**** GIVEN MATERIAL

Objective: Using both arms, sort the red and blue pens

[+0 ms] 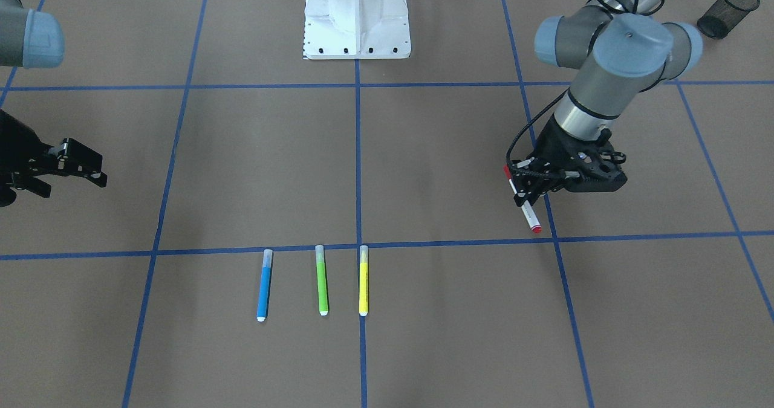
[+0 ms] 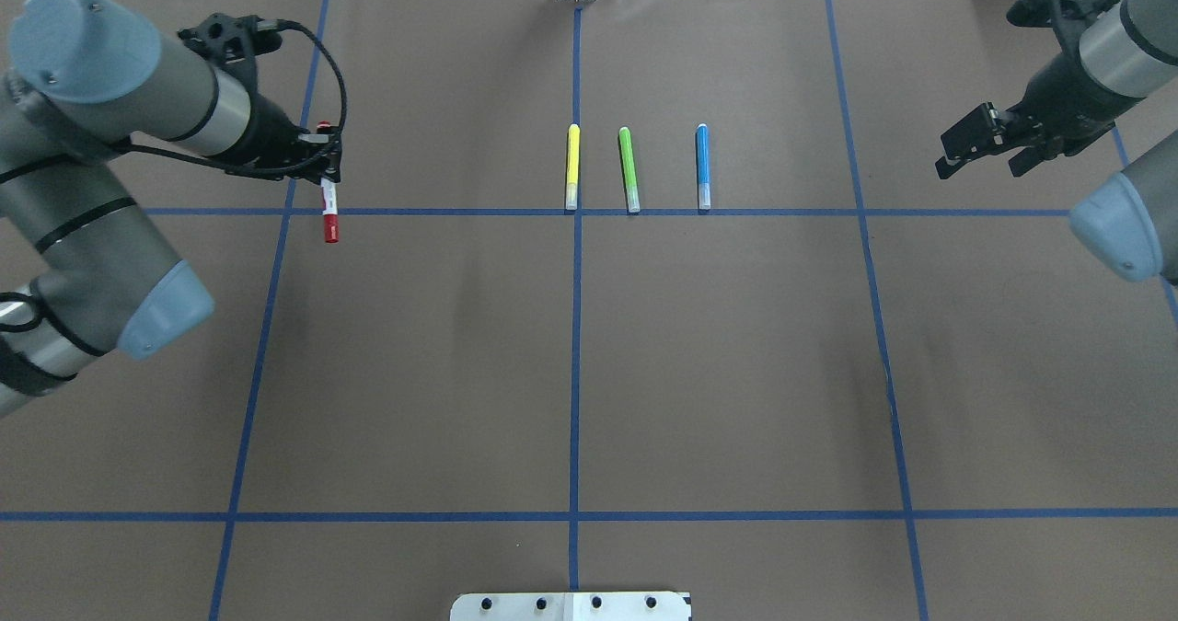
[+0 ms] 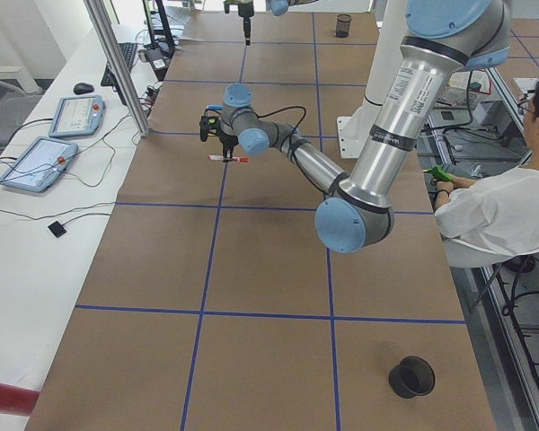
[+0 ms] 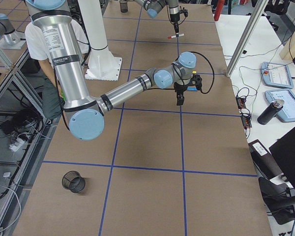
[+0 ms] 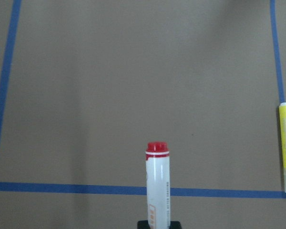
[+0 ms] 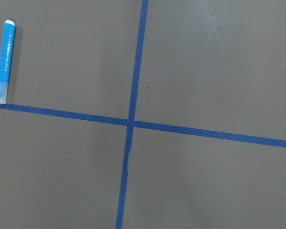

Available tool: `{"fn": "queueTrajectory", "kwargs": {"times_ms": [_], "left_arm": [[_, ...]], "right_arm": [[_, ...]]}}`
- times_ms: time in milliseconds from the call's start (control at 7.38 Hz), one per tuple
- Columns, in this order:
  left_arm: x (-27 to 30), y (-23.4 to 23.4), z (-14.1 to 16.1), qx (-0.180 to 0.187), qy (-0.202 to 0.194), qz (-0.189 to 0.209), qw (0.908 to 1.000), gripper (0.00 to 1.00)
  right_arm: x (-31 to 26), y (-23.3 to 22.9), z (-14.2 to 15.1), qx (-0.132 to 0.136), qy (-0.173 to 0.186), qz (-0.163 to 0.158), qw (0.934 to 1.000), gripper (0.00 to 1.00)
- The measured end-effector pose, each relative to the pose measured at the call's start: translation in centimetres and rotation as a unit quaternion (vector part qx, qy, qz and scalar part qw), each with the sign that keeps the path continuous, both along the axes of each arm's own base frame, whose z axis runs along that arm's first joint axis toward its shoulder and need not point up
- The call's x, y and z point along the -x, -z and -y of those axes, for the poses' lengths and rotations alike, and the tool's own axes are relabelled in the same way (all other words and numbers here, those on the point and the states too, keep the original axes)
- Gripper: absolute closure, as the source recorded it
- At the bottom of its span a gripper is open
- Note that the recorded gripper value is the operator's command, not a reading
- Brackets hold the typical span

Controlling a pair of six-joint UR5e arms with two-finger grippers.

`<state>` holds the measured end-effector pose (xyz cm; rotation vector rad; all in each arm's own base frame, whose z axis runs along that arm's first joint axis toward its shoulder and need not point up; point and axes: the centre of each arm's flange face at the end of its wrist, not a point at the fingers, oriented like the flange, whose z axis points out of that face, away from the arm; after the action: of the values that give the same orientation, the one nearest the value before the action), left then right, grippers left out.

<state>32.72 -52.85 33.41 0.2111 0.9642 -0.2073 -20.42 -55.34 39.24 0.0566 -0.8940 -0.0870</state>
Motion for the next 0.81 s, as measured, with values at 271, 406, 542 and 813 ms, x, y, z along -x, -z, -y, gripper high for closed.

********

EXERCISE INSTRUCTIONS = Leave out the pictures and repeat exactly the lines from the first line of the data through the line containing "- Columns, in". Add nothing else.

ANSWER SPACE =
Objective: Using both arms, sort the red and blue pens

[+0 ms] 
[+0 ms] 
[+0 ms] 
[+0 ms] 
[+0 ms] 
[+0 ms] 

Available tool: `{"fn": "queueTrajectory", "kwargs": {"times_ms": [_], "left_arm": [[_, ...]], "right_arm": [[_, ...]]}}`
- times_ms: time in milliseconds from the call's start (control at 7.38 Hz), one per tuple
- Columns, in this order:

Nothing else remains to be done in this exercise.